◆ **What the exercise asks**: Write out all the material verbatim, line by line.

◆ **Collected material**:

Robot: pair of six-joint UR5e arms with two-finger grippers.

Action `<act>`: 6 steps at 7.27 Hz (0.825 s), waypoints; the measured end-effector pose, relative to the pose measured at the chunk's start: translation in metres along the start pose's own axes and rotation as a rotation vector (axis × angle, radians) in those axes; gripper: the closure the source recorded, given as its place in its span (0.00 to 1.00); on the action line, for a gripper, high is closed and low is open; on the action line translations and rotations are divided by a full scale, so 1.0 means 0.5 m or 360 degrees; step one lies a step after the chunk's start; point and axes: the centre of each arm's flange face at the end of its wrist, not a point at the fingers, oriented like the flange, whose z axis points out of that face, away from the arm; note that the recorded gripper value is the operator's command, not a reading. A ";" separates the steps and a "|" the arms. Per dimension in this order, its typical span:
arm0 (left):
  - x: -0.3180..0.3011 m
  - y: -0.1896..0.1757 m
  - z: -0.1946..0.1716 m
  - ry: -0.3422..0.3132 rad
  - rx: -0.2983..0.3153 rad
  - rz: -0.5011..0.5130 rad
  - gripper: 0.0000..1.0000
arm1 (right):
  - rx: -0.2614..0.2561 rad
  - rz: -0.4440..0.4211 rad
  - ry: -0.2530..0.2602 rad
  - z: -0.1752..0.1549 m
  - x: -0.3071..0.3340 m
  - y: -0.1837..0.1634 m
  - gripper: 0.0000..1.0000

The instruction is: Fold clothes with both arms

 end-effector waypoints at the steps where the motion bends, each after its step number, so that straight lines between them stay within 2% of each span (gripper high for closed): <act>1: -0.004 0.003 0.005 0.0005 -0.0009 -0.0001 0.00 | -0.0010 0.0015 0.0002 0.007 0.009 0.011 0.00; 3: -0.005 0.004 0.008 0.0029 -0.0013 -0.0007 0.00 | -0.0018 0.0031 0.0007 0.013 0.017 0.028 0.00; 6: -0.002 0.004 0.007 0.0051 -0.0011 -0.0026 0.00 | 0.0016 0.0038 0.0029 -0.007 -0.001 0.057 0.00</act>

◆ **Answer box**:
Robot: pair of six-joint UR5e arms with two-finger grippers.

Action `<act>`: 6 steps at 7.27 Hz (0.825 s), waypoints; the measured end-effector pose, relative to the pose measured at the chunk's start: translation in metres along the start pose's own axes and rotation as a rotation vector (axis × angle, radians) in those axes; gripper: the closure the source recorded, given as its place in its span (0.00 to 1.00); on the action line, for a gripper, high is closed and low is open; on the action line translations and rotations are divided by a full scale, so 1.0 means 0.5 m or 360 degrees; step one lies a step after the chunk's start; point and axes: the centre of each arm's flange face at the end of its wrist, not a point at the fingers, oriented like the flange, whose z axis points out of that face, away from the arm; note that the recorded gripper value is the operator's command, not a reading. A ";" separates the steps and a "|" the arms. Per dimension in this order, its typical span:
arm0 (left):
  - x: -0.3180..0.3011 m
  - y: -0.1896..0.1757 m
  - z: -0.1946..0.1716 m
  - ry: -0.3422..0.3132 rad
  - rx: -0.2983..0.3153 rad
  - rz: -0.5011..0.5130 rad
  - gripper: 0.0000..1.0000
arm1 (right):
  - rx: -0.2614..0.2561 rad
  - rz: -0.4440..0.4211 rad
  - ry: -0.2530..0.2602 rad
  - z: -0.1752..0.1549 m
  - x: -0.3071..0.3340 m
  - y: -0.1837..0.1634 m
  - gripper: 0.0000..1.0000

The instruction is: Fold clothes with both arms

 end-effector waypoints at the steps where the motion bends, each after its step number, so that straight lines between them stay within 2% of each span (gripper high for closed): <act>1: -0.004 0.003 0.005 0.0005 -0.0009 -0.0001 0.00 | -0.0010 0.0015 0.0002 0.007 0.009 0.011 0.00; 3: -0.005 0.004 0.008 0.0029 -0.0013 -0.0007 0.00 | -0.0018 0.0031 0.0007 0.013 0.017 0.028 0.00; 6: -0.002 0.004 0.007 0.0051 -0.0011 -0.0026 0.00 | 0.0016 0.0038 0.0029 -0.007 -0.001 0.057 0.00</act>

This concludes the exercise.